In conclusion, the simulation data prediction findings shown in Table 1 indicate that the proposed multi-biomarker-multi-endpoint fusion MIL learner is able to accomplish the prediction task for unseen patients/patient subgroups effectively and can formulate thorough and accurate evaluations. On the other hand, proposed networks with calibration loss as the optimization target not only ensures the accuracy of patient categorization, but also highlights the statistical interpretability of the model in terms of goodness-of-fit compared to conventional loss measurements. In this paper, we further compare the support vector machine (SVM), the mean square error (MSE) measure, and the cross-entropy loss (CEL) measure, which are common in machine learning, with the calibration loss metric calculated using TMBserval. Table 2 compares the differences in calibration performance of these different models using a Hosmer-Lemeshow test.

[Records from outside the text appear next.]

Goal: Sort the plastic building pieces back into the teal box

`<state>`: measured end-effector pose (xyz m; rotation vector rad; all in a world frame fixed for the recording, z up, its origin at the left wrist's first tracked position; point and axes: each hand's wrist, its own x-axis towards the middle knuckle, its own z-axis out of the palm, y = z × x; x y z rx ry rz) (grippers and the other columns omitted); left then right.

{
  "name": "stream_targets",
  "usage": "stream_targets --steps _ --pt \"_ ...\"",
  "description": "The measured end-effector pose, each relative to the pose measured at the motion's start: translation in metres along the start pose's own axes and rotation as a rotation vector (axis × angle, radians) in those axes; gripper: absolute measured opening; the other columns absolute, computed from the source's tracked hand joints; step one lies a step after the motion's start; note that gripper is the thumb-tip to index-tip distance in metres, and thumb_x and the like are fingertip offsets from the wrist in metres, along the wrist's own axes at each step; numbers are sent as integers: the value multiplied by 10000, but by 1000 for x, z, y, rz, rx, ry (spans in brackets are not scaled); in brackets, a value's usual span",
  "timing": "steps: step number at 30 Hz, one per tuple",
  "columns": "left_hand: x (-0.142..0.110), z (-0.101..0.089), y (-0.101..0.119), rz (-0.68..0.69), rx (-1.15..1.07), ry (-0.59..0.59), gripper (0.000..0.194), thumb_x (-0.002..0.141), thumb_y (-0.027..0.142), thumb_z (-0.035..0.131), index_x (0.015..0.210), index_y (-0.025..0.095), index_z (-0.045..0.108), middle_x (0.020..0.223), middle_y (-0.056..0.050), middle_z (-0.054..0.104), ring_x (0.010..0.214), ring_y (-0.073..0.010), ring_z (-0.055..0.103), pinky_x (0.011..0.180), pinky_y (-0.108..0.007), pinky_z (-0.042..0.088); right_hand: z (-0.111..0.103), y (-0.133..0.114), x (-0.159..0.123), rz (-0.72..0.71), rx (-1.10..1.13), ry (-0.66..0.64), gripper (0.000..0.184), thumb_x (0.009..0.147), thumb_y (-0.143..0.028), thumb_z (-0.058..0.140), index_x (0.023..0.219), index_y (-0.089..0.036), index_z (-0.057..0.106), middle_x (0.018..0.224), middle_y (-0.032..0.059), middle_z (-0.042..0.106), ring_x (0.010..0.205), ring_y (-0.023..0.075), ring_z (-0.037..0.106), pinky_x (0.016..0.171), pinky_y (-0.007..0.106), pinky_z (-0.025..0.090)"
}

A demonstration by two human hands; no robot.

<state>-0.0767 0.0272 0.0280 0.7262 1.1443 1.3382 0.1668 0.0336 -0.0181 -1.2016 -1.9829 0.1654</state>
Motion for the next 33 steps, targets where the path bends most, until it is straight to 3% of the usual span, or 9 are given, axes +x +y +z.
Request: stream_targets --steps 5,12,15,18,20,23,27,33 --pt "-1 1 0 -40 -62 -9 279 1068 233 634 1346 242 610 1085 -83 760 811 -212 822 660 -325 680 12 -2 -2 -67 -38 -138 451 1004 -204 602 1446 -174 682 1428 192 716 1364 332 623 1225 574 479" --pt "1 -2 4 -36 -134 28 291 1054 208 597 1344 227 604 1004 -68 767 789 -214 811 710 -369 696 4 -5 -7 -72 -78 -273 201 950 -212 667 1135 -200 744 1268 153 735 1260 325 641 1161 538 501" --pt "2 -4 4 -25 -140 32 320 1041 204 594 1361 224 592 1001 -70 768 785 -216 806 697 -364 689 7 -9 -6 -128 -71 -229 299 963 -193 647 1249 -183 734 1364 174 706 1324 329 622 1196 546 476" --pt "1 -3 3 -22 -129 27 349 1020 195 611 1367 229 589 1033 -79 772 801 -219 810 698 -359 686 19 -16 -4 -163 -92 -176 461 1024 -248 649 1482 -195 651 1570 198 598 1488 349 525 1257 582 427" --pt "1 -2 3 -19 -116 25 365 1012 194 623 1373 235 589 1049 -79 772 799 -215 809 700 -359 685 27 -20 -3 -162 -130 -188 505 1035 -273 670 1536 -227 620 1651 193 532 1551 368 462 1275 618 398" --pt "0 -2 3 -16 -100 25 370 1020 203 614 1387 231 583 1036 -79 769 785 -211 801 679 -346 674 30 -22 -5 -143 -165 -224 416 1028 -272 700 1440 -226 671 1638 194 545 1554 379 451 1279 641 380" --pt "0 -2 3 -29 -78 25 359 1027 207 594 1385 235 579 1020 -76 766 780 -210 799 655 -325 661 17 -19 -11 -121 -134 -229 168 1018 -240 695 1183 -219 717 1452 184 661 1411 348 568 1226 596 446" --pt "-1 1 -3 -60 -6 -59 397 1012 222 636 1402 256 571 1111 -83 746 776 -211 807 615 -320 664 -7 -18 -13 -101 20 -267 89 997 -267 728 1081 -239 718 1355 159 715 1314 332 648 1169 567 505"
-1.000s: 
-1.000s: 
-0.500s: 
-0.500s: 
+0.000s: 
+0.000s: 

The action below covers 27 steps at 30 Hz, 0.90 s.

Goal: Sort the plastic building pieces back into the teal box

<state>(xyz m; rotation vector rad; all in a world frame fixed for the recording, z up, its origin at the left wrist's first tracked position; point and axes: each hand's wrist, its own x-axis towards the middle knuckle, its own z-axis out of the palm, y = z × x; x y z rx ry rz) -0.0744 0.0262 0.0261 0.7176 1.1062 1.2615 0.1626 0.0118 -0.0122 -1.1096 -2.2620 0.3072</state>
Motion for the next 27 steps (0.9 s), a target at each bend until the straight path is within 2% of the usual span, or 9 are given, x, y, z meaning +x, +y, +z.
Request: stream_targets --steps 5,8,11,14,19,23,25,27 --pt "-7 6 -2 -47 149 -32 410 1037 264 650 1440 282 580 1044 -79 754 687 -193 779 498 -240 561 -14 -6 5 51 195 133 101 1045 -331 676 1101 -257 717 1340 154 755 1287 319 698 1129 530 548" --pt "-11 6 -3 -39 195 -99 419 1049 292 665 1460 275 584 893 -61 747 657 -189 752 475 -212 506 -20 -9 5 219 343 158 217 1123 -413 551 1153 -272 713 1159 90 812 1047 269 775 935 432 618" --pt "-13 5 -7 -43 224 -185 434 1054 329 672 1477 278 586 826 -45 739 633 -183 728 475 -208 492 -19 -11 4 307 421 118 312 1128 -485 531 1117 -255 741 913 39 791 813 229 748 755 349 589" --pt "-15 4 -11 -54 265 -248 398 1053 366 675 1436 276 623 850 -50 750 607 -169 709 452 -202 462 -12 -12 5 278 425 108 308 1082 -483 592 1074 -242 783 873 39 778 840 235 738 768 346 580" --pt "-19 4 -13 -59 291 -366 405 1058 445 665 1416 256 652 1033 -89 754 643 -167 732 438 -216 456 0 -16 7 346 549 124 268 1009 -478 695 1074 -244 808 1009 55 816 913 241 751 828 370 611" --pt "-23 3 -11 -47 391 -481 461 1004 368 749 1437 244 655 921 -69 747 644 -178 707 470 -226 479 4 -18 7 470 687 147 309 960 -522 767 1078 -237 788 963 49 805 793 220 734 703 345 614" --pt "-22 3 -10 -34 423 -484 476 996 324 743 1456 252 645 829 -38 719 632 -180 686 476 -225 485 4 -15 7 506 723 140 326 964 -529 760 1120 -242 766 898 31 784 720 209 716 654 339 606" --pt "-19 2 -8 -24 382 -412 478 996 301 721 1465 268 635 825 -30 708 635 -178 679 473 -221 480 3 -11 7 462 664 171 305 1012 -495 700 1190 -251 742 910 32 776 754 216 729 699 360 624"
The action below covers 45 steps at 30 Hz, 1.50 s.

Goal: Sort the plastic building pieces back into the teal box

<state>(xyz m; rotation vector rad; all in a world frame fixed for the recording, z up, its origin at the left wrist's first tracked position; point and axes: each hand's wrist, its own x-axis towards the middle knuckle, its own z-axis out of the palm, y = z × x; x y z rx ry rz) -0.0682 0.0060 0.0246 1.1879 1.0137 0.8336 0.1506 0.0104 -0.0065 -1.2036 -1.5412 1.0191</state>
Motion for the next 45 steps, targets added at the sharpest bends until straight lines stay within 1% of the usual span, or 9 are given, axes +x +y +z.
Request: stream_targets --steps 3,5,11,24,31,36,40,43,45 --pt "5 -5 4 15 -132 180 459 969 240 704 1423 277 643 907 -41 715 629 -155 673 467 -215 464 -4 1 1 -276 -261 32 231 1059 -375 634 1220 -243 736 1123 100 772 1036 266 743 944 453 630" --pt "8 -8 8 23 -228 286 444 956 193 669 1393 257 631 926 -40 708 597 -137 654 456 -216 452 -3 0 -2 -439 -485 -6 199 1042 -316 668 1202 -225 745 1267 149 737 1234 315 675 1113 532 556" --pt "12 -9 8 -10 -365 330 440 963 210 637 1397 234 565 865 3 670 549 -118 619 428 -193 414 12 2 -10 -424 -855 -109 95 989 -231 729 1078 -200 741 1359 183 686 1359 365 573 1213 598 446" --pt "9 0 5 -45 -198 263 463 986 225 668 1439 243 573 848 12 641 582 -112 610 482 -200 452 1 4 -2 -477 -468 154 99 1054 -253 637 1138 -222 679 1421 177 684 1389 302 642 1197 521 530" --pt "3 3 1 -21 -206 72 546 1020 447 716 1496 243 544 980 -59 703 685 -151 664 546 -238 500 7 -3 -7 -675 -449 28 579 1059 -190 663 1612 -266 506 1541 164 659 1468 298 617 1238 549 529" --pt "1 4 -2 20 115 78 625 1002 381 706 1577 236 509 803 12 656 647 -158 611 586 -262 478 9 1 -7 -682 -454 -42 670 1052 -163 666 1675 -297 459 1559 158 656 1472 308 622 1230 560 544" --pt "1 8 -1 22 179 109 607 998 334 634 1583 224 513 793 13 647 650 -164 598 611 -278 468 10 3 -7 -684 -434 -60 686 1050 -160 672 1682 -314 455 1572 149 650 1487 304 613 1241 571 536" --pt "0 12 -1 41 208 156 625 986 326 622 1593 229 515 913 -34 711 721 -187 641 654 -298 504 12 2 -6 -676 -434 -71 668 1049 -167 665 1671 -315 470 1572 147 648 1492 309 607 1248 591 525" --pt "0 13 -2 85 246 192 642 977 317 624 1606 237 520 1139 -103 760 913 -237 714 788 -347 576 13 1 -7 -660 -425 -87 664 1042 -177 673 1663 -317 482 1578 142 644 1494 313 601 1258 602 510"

For the Hosmer-Lemeshow test, we varied the degrees of freedom (i.e., 10 versus 20 groups), to explore the goodness-of-fit performances of different learners. As seen from the results shown in Table 2, a typical MIL learner using the CEL metric as the loss function exhibited the worst fit under 8 degrees of freedom, with a p-value of 0.1390 for the training set, a p-value of 0.0093 for the testing set, and a p-value of 0.0407 for the whole set. These values indicate that the learner does not show an excellent goodness-of-fit. In contrast, the calibration loss metric proposed in this paper considers the goodness-of-fit of the model while ensuring the prediction performance of the learner. This demonstrates superior results in the Hosmer-Lemeshow test, with p-values of 0.3553 and 0.4797 for the training and complete sets, respectively, and a p-value of 0.2548 for the independent testing set. Likewise, TMBserval remained the best performer among the four types of learners in a scenario with 18 degrees of freedom, with p-values of 0.3671 and 0.2930 for the training and full sets, respectively, and a p-value of 0.8076 for the independent testing set. The dominance of TMBserval in the HL test further demonstrates that the calibration loss proposed by this paper significantly increases the learner’s statistical interpretability.
Next, to determine whether the suggested multiple-instance learner under- or overfits models, we plotted the prediction accuracy of the modeled learner with the number of training samples; this is the learning curve. From the trend of the loss curve shown in Figure 3, we see that the loss in the cross-validation set steadily decreased and converged as more training samples were incorporated. Moreover, the gap between the loss of the training set and the loss of the validation set narrowed. Therefore, our results show that the learner proposed in this paper neither overfits nor underfits models during the training process.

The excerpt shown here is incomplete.